Work order:
If a record contains a picture, leave the picture out and transcribe everything else exactly.

Dataset:

┏━━

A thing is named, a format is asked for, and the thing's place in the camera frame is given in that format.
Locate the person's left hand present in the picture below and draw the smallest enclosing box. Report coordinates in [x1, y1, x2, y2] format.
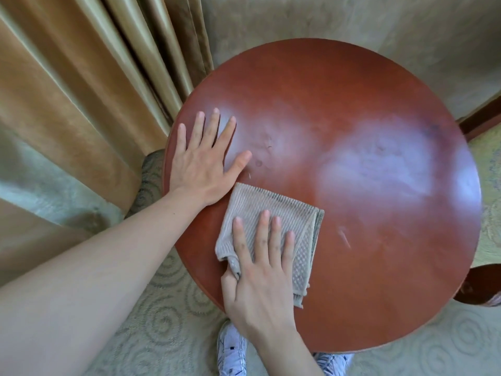
[169, 108, 253, 207]

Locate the person's right hand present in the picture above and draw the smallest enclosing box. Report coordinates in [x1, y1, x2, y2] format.
[220, 210, 299, 343]

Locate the beige cleaning cloth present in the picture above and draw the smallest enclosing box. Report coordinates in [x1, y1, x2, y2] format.
[214, 182, 325, 309]

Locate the floral upholstered wooden armchair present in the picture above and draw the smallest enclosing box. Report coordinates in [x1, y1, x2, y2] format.
[452, 93, 501, 308]

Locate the person's left forearm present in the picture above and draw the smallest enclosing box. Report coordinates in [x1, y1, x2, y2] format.
[0, 191, 208, 376]

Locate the person's left white sneaker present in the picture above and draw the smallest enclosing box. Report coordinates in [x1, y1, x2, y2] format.
[216, 320, 248, 376]

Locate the person's white sneaker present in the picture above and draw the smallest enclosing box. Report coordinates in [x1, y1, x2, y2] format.
[313, 352, 355, 376]
[216, 320, 248, 376]

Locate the person's right white sneaker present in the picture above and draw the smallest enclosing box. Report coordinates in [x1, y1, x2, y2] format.
[313, 352, 355, 376]

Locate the round reddish wooden table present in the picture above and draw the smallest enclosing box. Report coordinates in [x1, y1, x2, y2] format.
[162, 38, 483, 354]

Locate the golden beige curtain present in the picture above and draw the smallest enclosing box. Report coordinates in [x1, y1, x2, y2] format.
[0, 0, 215, 286]

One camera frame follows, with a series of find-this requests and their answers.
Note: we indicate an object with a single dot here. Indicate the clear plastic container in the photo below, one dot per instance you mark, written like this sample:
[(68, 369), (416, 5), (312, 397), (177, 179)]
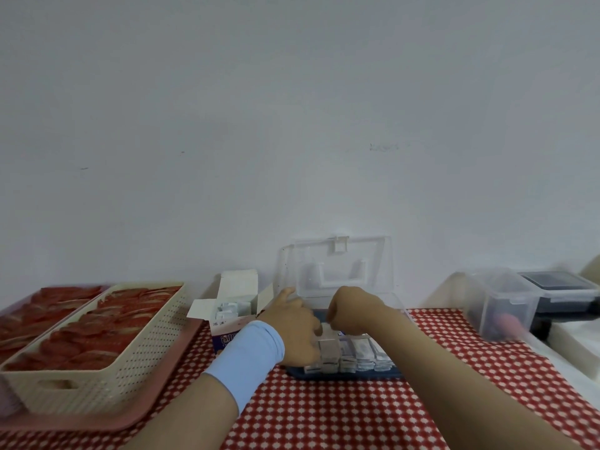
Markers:
[(497, 299)]

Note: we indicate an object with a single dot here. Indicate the person's right hand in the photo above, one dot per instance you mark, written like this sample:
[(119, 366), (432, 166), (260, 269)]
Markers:
[(358, 311)]

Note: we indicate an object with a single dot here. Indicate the person's left hand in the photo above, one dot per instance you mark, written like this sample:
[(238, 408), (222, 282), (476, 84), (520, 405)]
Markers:
[(293, 332)]

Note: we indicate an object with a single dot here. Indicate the black flat object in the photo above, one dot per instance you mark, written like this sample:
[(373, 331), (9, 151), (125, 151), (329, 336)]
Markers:
[(562, 282)]

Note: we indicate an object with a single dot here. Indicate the person's left forearm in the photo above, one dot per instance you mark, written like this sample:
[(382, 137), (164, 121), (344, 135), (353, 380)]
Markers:
[(183, 417)]

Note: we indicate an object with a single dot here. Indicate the light blue wristband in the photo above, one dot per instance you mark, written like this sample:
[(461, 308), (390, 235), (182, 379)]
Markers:
[(246, 363)]

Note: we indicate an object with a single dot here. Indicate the beige round object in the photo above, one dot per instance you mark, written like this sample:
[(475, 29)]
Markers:
[(593, 269)]

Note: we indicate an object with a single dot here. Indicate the row of bandage stacks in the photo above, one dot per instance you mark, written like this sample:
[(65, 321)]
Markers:
[(365, 356)]

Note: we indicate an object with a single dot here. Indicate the pink plastic tray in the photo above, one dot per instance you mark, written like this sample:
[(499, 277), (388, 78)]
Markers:
[(154, 384)]

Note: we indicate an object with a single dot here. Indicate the pile of red packets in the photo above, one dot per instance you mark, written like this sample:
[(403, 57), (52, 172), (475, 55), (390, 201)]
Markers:
[(37, 309), (98, 332)]

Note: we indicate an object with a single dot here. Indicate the person's right forearm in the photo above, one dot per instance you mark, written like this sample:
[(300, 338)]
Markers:
[(468, 388)]

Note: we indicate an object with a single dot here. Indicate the clear storage box blue base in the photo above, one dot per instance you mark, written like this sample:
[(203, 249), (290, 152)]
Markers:
[(342, 262)]

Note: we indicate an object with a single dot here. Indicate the pink perforated plastic basket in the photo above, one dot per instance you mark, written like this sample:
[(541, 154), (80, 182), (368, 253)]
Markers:
[(5, 400)]

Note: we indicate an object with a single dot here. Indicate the cream perforated plastic basket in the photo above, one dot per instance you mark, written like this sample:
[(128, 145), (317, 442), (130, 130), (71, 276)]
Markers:
[(117, 379)]

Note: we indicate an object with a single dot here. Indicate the red white checked tablecloth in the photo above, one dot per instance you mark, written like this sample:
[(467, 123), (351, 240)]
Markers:
[(337, 417)]

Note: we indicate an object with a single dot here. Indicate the blue white cardboard box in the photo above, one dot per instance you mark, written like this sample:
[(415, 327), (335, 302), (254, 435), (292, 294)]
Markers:
[(239, 283)]

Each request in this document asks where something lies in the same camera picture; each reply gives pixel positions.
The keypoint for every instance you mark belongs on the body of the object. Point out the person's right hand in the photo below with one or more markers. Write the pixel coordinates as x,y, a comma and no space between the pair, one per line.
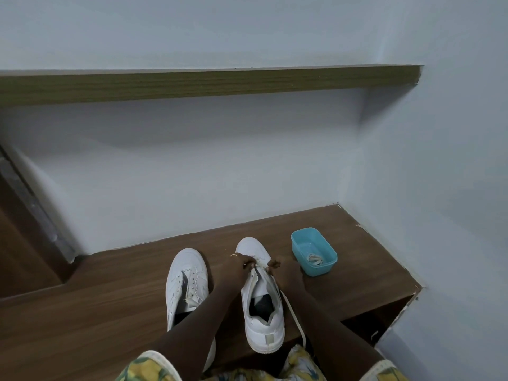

┗━━

Output for this exercise:
A thing is named, a format is asked for, and the thing's place in the camera frame is given in that format.
Locate the person's left hand present in the picture below and draw the smallest enclosing box. Report coordinates in [x1, y1, x2, y2] format.
[169, 108, 253, 207]

Locate the person's right hand present in the picture above and draw the smallest enclosing box. Report coordinates in [x1, y1, x2, y2] format.
[220, 210, 299, 343]

Locate the beige cleaning cloth present in the picture above and draw the smallest enclosing box. Report coordinates in [x1, y1, x2, y2] format.
[214, 182, 325, 309]

Locate the floral upholstered wooden armchair present in the picture above and draw the smallest enclosing box. Report coordinates in [x1, y1, x2, y2] format.
[452, 93, 501, 308]

Locate the person's left forearm present in the picture above and draw the smallest enclosing box. Report coordinates in [x1, y1, x2, y2] format.
[0, 191, 208, 376]

Locate the person's left white sneaker present in the picture above and draw the smallest enclosing box. Report coordinates in [x1, y1, x2, y2] format.
[216, 320, 248, 376]

Locate the person's white sneaker present in the picture above and draw the smallest enclosing box. Report coordinates in [x1, y1, x2, y2] format.
[313, 352, 355, 376]
[216, 320, 248, 376]

Locate the person's right white sneaker present in the picture above and draw the smallest enclosing box. Report coordinates in [x1, y1, x2, y2] format.
[313, 352, 355, 376]

Locate the round reddish wooden table present in the picture above and draw the smallest enclosing box. Report coordinates in [x1, y1, x2, y2] format.
[162, 38, 483, 354]

Locate the golden beige curtain present in the picture above and draw the smallest enclosing box. Report coordinates in [x1, y1, x2, y2] format.
[0, 0, 215, 286]

One camera frame follows, with a series of find-this requests and their answers.
Note: we indicate an object with a single dot here. Indicate the clear plastic container in the photo below, one dot per instance you mark, written like this sample:
[(68, 369), (416, 5), (312, 397), (177, 179)]
Markers:
[(497, 299)]

Note: we indicate an object with a single dot here. Indicate the person's right hand in the photo above, one dot per instance you mark, written like this sample:
[(119, 366), (432, 166), (260, 269)]
Markers:
[(358, 311)]

Note: we indicate an object with a single dot here. Indicate the person's left hand in the photo above, one dot per instance you mark, written like this sample:
[(238, 408), (222, 282), (476, 84), (520, 405)]
Markers:
[(293, 332)]

Note: we indicate an object with a single dot here. Indicate the black flat object in the photo above, one dot per instance you mark, written like this sample:
[(373, 331), (9, 151), (125, 151), (329, 336)]
Markers:
[(562, 282)]

Note: we indicate an object with a single dot here. Indicate the person's left forearm in the photo above, one dot per instance you mark, written like this sample:
[(382, 137), (164, 121), (344, 135), (353, 380)]
Markers:
[(183, 417)]

Note: we indicate an object with a single dot here. Indicate the light blue wristband in the photo above, one dot per instance you mark, written like this sample:
[(461, 308), (390, 235), (182, 379)]
Markers:
[(246, 363)]

Note: we indicate an object with a single dot here. Indicate the beige round object in the photo above, one dot per instance you mark, written like this sample:
[(475, 29)]
Markers:
[(593, 269)]

Note: we indicate an object with a single dot here. Indicate the row of bandage stacks in the photo above, one dot per instance you mark, written like this sample:
[(65, 321)]
Markers:
[(365, 356)]

Note: we indicate an object with a single dot here. Indicate the pink plastic tray in the photo above, one dot per instance you mark, written like this sample:
[(499, 277), (388, 78)]
Markers:
[(154, 384)]

Note: we indicate an object with a single dot here. Indicate the pile of red packets in the photo above, one dot per instance you mark, written like this sample:
[(403, 57), (52, 172), (475, 55), (390, 201)]
Markers:
[(37, 309), (98, 332)]

Note: we indicate an object with a single dot here. Indicate the person's right forearm in the photo above, one dot per instance you mark, written like this sample:
[(300, 338)]
Markers:
[(468, 388)]

Note: we indicate an object with a single dot here. Indicate the clear storage box blue base in the photo above, one dot per instance you mark, written like this sample:
[(203, 249), (290, 152)]
Markers:
[(342, 262)]

Note: we indicate an object with a single dot here. Indicate the pink perforated plastic basket in the photo above, one dot per instance you mark, written like this sample:
[(541, 154), (80, 182), (368, 253)]
Markers:
[(5, 400)]

Note: we indicate an object with a single dot here. Indicate the cream perforated plastic basket in the photo above, one dot per instance you mark, written like this sample:
[(128, 145), (317, 442), (130, 130), (71, 276)]
Markers:
[(117, 379)]

Note: we indicate an object with a single dot here. Indicate the red white checked tablecloth in the photo above, one dot per instance you mark, written like this sample:
[(467, 123), (351, 240)]
Markers:
[(337, 417)]

Note: we indicate an object with a single dot here. Indicate the blue white cardboard box in the photo above, one dot per instance you mark, written like this sample:
[(415, 327), (335, 302), (254, 435), (292, 294)]
Markers:
[(239, 283)]

Each request in this document asks where something lies in the same camera picture; each reply gives pixel positions.
The keypoint for every instance you mark belongs on the body of the object. Point out the person's right hand in the photo below with one or more markers. Write the pixel coordinates as x,y, a comma and no space between the pair, one per line.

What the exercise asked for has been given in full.